July 3, 2016 in New York history

📝 On This Day 📝

4 years ago on July 3rd, 2016

A tourist steps on an explosive device in Central Park

Just before 11am, 18-year-old Connor Golden stepped on what appeared to be a discarded plastic bag, but some form of explosive inside detonated, leaving Connor with serious injuries to his left leg such that it had to be amputated.

The blast took place among exposed rocks in a popular area at the southeast corner of Central Park at 60th Street. The location suggests that not only may someone may have seen the culprit placing the bag, but also regardless of the bomber's intention, the explosion ended up randomly targeting anyone who stumbled across the bag.

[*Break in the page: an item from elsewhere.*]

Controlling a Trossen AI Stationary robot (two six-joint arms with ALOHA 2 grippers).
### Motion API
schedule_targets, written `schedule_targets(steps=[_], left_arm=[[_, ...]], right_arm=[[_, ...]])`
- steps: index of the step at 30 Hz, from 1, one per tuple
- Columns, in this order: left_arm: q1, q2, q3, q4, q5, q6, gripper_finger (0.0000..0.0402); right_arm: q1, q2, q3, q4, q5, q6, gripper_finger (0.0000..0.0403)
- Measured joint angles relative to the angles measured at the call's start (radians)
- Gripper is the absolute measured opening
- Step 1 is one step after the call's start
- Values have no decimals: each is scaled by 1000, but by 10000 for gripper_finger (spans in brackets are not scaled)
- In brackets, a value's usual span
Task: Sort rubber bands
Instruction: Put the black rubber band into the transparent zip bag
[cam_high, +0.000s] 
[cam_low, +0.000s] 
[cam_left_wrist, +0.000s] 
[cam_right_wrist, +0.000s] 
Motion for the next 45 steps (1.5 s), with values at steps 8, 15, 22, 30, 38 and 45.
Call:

Investigators soon identified that the explosive used was called TATP, commonly used in terror attacks and capable of being produced using household chemicals. The bomb was not considered to be terror-related since it did not contain shrapnel or a detonation device, and appeared more like an experiment that had been discarded.

The most unique clue was the shredded remains of a bakery bag from La Unica bakery in New Jersey. Upon further investigation, the current owner of the bakery stated that the bag design found at the explosion had not been used since 2010, six years before the explosion. The police and NYPD hope that this detail will prompt someone's memory to identify a suspect, who may also have an interest in chemistry or explosives and may have lived nearby the southeast corner of Central Park in 2016 since the explosive is volatile and difficult to safely transport once manufactured.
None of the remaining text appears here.